What the exercise asks. Print the listing once more, exactly as it stands.
Top of Source material
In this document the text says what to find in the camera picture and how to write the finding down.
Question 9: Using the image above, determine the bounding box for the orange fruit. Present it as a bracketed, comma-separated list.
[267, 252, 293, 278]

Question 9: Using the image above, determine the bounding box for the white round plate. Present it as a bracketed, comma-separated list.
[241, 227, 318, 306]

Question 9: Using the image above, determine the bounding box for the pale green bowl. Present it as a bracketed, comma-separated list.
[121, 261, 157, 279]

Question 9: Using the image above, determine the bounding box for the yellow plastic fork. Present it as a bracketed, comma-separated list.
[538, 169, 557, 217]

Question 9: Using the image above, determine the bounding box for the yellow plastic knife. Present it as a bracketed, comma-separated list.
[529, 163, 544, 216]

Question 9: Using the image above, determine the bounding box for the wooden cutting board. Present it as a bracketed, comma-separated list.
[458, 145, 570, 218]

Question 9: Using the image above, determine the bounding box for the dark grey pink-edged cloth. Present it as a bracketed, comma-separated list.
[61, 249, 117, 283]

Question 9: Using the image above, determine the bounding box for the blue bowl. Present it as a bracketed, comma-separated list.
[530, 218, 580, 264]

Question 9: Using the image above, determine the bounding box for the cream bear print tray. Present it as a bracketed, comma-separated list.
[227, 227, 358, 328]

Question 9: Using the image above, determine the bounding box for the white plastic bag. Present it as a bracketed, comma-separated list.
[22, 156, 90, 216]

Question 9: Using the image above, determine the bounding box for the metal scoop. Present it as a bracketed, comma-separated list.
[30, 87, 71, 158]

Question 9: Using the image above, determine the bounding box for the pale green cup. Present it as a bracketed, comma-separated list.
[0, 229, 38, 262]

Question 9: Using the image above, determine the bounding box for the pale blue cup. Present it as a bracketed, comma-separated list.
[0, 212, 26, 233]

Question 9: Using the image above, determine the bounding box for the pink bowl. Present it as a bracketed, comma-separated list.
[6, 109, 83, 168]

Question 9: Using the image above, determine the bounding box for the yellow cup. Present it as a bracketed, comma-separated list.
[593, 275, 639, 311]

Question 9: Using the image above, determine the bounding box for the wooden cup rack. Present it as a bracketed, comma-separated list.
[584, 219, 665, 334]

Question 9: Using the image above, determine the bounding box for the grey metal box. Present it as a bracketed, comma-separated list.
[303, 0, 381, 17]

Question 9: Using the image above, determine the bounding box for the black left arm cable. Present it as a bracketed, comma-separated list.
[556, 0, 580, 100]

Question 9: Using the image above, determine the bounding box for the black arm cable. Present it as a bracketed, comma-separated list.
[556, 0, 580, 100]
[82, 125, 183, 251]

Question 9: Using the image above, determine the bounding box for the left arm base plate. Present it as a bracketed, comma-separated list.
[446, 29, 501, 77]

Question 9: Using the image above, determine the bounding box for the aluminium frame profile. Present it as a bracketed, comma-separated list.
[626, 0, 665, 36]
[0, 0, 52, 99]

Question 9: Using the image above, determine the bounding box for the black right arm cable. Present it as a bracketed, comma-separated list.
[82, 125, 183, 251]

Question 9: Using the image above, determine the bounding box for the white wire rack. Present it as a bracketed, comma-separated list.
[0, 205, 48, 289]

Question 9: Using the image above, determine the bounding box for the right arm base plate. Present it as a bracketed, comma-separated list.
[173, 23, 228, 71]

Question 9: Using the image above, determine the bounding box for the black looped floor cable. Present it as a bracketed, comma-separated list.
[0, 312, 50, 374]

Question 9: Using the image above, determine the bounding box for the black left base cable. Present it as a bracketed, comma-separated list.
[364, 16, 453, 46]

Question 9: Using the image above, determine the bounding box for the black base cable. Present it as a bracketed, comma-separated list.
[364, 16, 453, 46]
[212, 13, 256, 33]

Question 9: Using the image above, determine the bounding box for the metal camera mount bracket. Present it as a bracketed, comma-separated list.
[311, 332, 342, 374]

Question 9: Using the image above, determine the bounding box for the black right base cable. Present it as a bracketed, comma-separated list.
Bottom of Source material
Response to the exercise.
In this document the text says what to find in the camera picture and how to write the finding down.
Question 9: Using the image above, determine the bounding box for the orange fruit. Present it as a bracketed, comma-separated list.
[267, 252, 293, 278]

Question 9: Using the image above, determine the bounding box for the white round plate. Present it as a bracketed, comma-separated list.
[241, 227, 318, 306]

Question 9: Using the image above, determine the bounding box for the pale green bowl. Present it as a bracketed, comma-separated list.
[121, 261, 157, 279]

Question 9: Using the image above, determine the bounding box for the yellow plastic fork. Present it as a bracketed, comma-separated list.
[538, 169, 557, 217]

Question 9: Using the image above, determine the bounding box for the yellow plastic knife. Present it as a bracketed, comma-separated list.
[529, 163, 544, 216]

Question 9: Using the image above, determine the bounding box for the wooden cutting board. Present it as a bracketed, comma-separated list.
[458, 145, 570, 218]

Question 9: Using the image above, determine the bounding box for the dark grey pink-edged cloth. Present it as a bracketed, comma-separated list.
[61, 249, 117, 283]

Question 9: Using the image above, determine the bounding box for the blue bowl. Present it as a bracketed, comma-separated list.
[530, 218, 580, 264]

Question 9: Using the image above, determine the bounding box for the cream bear print tray. Present it as a bracketed, comma-separated list.
[227, 227, 358, 328]

Question 9: Using the image above, determine the bounding box for the white plastic bag. Present it as a bracketed, comma-separated list.
[22, 156, 90, 216]

Question 9: Using the image above, determine the bounding box for the metal scoop. Present it as a bracketed, comma-separated list.
[30, 87, 71, 158]

Question 9: Using the image above, determine the bounding box for the pale green cup. Present it as a bracketed, comma-separated list.
[0, 229, 38, 262]

Question 9: Using the image above, determine the bounding box for the pale blue cup. Present it as a bracketed, comma-separated list.
[0, 212, 26, 233]

Question 9: Using the image above, determine the bounding box for the pink bowl. Present it as a bracketed, comma-separated list.
[6, 109, 83, 168]

Question 9: Using the image above, determine the bounding box for the yellow cup. Present it as a bracketed, comma-separated list.
[593, 275, 639, 311]

Question 9: Using the image above, determine the bounding box for the wooden cup rack. Present it as a bracketed, comma-separated list.
[584, 219, 665, 334]

Question 9: Using the image above, determine the bounding box for the grey metal box. Present it as a bracketed, comma-separated list.
[303, 0, 381, 17]

Question 9: Using the image above, determine the bounding box for the black left arm cable. Present it as a bracketed, comma-separated list.
[556, 0, 580, 100]

Question 9: Using the image above, determine the bounding box for the black arm cable. Present it as a bracketed, comma-separated list.
[556, 0, 580, 100]
[82, 125, 183, 251]

Question 9: Using the image above, determine the bounding box for the left arm base plate. Present it as a bracketed, comma-separated list.
[446, 29, 501, 77]

Question 9: Using the image above, determine the bounding box for the aluminium frame profile. Present it as a bracketed, comma-separated list.
[626, 0, 665, 36]
[0, 0, 52, 99]

Question 9: Using the image above, determine the bounding box for the black right arm cable. Present it as a bracketed, comma-separated list.
[82, 125, 183, 251]

Question 9: Using the image above, determine the bounding box for the white wire rack. Present it as a bracketed, comma-separated list.
[0, 205, 48, 289]

Question 9: Using the image above, determine the bounding box for the right arm base plate. Present it as a bracketed, comma-separated list.
[173, 23, 228, 71]

Question 9: Using the image above, determine the bounding box for the black looped floor cable. Present it as a bracketed, comma-separated list.
[0, 312, 50, 374]

Question 9: Using the image above, determine the bounding box for the black left base cable. Present it as a bracketed, comma-separated list.
[364, 16, 453, 46]

Question 9: Using the image above, determine the bounding box for the black base cable. Present it as a bracketed, comma-separated list.
[364, 16, 453, 46]
[212, 13, 256, 33]

Question 9: Using the image above, determine the bounding box for the metal camera mount bracket. Present it as a bracketed, comma-separated list.
[311, 332, 342, 374]

Question 9: Using the image above, determine the bounding box for the black right base cable. Present it as a bracketed, comma-separated list.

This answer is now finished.